May 12, 2013
New FDA/USDA Report Looks At Ways To Prevent Listeria Contamination
redOrbit Staff & Wire Reports — Your Universe Online
Stricter control of temperature while refrigerating food, keeping food contact surfaces clean and sanitary, and wearing gloves while serving customers could help prevent the spread of the bacterial disease listeria at delicatessens and other food-related businesses, US health officials claim in a new report.
The report, released by the US Department of Agriculture (USDA) and the Food and Drug Administration (FDA) on Friday, analyzed the risk of illness associated with the listeria monocytogenes pathogen from food prepared at delis and other retail stores, according to Toni Clarke of Reuters.
The US Centers for Disease Control and Prevention (CDC) estimates L. monocytogenes is responsible for approximately 1,600 illnesses; 1,500 hospitalizations and 260 deaths annually, Clarke said. While listeriosis is said to be relatively rare in comparison with other foodborne illnesses, it has a fatality rate of roughly 16 percent, she added.
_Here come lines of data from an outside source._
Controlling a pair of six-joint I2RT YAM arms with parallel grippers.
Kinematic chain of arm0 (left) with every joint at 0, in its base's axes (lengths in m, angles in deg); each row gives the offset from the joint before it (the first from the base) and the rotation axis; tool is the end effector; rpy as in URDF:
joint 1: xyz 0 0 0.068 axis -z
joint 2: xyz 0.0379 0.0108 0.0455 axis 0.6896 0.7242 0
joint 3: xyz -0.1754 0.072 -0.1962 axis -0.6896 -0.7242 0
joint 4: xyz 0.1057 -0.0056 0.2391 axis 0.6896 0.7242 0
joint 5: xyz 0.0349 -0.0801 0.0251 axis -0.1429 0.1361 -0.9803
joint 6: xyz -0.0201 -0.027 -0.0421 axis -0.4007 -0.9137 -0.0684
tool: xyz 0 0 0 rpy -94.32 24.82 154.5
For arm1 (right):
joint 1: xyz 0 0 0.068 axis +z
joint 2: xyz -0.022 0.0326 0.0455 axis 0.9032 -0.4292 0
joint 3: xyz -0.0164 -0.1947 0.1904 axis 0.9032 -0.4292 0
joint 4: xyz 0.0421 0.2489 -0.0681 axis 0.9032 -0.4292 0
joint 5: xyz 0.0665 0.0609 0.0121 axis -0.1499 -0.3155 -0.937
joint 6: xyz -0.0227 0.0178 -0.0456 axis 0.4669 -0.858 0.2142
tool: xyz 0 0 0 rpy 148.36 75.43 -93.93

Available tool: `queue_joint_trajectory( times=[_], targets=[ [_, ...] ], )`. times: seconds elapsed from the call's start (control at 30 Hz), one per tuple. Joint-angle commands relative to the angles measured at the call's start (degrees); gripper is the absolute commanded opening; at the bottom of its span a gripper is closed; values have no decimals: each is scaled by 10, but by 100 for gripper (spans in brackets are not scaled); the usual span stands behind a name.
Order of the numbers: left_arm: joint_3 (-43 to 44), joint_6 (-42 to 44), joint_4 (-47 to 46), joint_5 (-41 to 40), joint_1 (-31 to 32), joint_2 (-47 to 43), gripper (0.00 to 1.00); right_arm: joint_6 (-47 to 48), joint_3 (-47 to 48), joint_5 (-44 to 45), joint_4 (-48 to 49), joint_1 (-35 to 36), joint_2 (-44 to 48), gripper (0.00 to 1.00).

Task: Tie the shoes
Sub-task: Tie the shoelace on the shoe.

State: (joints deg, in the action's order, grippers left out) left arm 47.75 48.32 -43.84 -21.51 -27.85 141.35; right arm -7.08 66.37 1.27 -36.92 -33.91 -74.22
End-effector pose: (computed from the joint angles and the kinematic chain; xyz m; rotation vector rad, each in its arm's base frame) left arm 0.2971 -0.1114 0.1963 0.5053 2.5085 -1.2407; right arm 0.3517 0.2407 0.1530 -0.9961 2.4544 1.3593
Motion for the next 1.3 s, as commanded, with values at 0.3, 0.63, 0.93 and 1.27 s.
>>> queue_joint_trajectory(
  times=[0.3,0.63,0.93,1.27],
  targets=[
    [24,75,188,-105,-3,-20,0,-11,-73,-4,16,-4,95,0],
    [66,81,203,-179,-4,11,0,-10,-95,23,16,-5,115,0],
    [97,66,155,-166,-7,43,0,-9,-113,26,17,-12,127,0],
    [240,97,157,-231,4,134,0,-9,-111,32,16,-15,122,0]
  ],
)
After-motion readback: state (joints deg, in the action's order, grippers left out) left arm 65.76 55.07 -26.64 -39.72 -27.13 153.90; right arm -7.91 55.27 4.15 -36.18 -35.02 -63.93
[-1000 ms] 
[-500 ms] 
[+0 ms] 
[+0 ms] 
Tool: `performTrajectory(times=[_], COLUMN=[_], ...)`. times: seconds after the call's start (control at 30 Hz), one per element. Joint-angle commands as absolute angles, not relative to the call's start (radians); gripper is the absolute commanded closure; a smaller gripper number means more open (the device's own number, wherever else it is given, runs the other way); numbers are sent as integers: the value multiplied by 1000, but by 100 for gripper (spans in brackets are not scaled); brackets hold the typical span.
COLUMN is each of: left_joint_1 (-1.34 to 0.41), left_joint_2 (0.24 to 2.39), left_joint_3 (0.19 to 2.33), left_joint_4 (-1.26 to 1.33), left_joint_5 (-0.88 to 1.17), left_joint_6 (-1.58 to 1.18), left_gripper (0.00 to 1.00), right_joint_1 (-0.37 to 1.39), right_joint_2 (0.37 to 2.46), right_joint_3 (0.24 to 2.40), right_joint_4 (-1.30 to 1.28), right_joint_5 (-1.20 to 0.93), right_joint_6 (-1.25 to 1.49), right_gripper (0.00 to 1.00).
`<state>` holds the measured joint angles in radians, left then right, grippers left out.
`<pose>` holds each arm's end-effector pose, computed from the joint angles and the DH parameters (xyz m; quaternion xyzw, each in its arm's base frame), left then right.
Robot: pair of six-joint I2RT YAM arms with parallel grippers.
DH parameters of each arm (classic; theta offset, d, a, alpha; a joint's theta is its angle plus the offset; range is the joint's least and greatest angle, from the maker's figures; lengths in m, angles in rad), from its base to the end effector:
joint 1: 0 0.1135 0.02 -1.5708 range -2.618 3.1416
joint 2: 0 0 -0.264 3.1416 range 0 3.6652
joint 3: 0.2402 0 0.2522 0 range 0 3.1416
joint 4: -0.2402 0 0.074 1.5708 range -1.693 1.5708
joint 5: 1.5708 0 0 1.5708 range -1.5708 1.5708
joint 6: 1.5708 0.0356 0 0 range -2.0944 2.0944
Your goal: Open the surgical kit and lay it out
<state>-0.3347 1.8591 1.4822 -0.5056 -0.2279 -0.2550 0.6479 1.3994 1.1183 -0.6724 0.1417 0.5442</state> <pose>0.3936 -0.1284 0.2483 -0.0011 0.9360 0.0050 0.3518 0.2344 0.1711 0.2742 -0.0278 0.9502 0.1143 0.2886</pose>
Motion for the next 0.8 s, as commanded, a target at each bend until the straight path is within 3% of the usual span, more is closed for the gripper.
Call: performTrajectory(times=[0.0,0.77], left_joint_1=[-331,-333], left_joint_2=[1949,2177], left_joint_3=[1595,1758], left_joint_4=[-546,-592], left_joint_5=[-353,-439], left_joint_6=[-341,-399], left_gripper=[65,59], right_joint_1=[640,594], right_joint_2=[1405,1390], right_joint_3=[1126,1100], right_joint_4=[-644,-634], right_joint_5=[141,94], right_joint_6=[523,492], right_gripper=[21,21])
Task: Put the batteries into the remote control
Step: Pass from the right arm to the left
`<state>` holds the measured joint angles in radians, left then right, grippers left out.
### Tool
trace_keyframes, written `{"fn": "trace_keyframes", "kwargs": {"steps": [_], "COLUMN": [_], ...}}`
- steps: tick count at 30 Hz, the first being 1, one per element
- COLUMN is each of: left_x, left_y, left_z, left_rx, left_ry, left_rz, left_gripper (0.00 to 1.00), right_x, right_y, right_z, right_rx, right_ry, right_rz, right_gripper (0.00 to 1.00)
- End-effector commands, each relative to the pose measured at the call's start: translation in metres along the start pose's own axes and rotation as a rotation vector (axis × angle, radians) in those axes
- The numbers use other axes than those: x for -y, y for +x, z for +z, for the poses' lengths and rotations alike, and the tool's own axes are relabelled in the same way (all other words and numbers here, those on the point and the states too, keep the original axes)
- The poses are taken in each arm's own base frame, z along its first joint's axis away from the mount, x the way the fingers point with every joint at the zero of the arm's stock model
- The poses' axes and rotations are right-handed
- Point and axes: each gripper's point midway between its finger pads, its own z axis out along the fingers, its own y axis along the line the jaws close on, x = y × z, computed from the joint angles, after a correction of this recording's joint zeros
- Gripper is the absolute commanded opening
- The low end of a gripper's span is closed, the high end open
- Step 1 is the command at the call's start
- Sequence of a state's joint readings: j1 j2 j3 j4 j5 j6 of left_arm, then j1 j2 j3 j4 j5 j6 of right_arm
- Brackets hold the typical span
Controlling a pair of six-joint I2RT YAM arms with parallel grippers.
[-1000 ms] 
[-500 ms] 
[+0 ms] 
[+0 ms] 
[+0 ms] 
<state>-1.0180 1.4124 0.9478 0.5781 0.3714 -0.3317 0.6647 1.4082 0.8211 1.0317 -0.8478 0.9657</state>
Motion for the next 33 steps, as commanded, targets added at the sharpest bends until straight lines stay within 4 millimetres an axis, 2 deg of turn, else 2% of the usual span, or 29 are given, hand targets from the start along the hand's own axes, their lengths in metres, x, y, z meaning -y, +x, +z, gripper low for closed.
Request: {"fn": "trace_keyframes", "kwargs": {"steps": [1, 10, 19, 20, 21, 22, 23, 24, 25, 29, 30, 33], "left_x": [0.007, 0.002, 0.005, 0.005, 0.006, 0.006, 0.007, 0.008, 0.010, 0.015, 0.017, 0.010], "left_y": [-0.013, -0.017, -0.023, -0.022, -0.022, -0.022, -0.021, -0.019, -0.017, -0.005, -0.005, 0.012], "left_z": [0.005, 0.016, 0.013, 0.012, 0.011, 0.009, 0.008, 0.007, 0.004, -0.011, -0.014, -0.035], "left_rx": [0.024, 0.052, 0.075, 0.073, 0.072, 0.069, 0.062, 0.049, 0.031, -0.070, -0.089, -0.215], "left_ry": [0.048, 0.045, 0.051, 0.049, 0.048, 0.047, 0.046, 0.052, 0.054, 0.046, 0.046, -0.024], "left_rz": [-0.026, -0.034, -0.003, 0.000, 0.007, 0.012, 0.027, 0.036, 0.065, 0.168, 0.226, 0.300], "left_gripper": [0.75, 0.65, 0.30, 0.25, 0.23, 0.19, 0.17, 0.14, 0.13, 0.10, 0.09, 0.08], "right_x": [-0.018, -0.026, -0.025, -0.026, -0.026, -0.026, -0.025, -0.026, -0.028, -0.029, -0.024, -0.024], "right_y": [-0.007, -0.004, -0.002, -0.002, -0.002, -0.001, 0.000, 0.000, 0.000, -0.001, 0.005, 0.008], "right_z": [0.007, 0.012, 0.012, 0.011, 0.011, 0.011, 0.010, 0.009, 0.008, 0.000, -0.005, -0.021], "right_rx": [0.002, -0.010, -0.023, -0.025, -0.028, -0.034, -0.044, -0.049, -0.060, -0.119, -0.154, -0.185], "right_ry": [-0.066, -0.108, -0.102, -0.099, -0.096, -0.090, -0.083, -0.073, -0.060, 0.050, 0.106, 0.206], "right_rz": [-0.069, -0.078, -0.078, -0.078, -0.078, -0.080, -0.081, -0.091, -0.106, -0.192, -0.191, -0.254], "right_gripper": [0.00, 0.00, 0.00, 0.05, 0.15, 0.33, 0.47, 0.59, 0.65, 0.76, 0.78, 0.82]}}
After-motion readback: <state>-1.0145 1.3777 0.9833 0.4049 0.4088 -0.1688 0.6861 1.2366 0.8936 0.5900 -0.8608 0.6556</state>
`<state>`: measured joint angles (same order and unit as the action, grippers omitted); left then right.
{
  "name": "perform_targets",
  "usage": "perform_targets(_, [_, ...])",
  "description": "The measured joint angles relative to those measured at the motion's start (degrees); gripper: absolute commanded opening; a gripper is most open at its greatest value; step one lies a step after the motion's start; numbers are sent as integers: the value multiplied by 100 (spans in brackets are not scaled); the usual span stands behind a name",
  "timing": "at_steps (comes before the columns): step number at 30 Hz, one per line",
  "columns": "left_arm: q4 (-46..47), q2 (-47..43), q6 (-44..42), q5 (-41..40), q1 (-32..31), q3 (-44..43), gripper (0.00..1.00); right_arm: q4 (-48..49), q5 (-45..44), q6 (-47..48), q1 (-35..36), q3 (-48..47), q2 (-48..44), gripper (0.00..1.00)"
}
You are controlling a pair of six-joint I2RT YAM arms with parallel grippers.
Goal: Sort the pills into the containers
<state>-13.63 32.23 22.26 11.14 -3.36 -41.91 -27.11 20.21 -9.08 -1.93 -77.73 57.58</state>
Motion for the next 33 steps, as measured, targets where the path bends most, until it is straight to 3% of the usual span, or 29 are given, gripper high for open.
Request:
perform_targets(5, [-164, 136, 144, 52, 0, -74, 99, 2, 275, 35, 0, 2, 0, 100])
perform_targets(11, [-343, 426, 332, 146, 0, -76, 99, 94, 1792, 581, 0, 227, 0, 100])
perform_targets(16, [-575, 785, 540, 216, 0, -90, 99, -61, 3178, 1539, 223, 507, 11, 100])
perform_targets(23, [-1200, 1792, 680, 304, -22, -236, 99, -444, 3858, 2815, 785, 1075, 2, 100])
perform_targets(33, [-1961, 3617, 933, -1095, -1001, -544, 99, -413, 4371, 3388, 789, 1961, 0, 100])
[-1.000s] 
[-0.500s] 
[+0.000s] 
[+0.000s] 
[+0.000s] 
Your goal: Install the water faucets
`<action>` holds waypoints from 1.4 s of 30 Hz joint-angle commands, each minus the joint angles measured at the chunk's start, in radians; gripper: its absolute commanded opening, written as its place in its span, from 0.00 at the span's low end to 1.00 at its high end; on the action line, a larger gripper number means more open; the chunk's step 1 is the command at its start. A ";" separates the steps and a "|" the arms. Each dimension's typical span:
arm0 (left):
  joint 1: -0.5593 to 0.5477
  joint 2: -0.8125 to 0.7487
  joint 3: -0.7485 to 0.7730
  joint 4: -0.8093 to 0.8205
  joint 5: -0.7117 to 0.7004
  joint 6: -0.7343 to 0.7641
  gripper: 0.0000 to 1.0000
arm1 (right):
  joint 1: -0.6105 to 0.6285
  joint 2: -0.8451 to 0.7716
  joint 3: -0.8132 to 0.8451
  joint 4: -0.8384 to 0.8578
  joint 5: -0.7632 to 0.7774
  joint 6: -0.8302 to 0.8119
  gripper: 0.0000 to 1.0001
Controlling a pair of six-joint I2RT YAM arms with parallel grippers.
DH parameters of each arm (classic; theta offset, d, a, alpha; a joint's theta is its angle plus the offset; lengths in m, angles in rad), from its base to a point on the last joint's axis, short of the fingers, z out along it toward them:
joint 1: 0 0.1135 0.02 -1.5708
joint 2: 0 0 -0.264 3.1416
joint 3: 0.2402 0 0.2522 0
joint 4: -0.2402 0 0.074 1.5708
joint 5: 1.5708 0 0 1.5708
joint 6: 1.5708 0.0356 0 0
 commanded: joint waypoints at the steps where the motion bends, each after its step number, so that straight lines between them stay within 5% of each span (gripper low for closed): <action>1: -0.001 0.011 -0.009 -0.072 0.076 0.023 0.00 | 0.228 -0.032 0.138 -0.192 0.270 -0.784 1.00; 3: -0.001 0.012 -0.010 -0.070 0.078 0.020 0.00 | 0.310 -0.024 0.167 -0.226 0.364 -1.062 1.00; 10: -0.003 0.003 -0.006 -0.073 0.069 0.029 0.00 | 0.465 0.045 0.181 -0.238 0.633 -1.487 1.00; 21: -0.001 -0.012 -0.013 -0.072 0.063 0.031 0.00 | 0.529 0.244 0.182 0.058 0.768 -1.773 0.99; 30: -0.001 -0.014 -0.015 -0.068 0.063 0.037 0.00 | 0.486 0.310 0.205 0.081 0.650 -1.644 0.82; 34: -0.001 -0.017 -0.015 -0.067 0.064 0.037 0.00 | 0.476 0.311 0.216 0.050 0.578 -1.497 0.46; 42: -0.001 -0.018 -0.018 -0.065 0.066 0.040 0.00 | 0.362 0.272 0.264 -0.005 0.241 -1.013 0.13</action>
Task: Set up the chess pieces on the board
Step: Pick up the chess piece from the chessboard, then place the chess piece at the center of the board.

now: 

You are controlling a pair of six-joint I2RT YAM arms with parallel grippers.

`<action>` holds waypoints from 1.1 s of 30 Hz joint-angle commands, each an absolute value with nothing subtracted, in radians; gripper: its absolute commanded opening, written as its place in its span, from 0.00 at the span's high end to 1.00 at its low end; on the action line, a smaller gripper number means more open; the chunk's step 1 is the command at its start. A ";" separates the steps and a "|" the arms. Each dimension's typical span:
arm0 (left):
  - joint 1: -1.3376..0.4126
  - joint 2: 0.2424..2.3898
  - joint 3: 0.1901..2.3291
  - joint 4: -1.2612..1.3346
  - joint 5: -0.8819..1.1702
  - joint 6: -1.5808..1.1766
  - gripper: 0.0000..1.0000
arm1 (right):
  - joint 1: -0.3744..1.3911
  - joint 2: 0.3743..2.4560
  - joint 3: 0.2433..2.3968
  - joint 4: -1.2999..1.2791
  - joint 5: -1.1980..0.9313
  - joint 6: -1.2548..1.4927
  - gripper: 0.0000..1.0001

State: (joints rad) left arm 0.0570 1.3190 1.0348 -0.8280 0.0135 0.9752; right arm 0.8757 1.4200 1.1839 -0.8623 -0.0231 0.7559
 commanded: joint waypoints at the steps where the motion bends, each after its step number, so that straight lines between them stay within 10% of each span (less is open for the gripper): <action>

In comparison Salmonella and E. coli have fatalities rates in the vicinity of 0.5 percent.
“Investigators simulated the retail deli environment and evaluated how certain sanitary and food handling practices could influence the risk of developing listeriosis from ready-to-eat foods that are sliced, prepared or packaged in retail grocery delis,” Clarke explained. “They found that employing basic practices that prevent growth of the bacteria dramatically reduced the predicted risk of listeriosis.
“Some of the main sources of L. monocytogenes are the slicer for deli meats and cheeses and salad utensils for the deli salads. These can lead to cross-contamination of other foods. Controlling cross-contamination at these points reduced the predicted risk of listeriosis,” she added.
The authors of the USDA/FDA report said their study would help improve their understanding of this pathogen in retail delis and other food-related businesses. It should also lead to better retail food-safety practices and to new strategies to minimize the risks associated with the pathogen.
However, they also note additional research could prove useful to take a closer look at how specific retail practices and other factors, such as equipment design, could influence the spread of the illness. According to the CDC, symptoms of listeriosis can include fever, muscle aches, diarrhea and other gastrointestinal symptoms.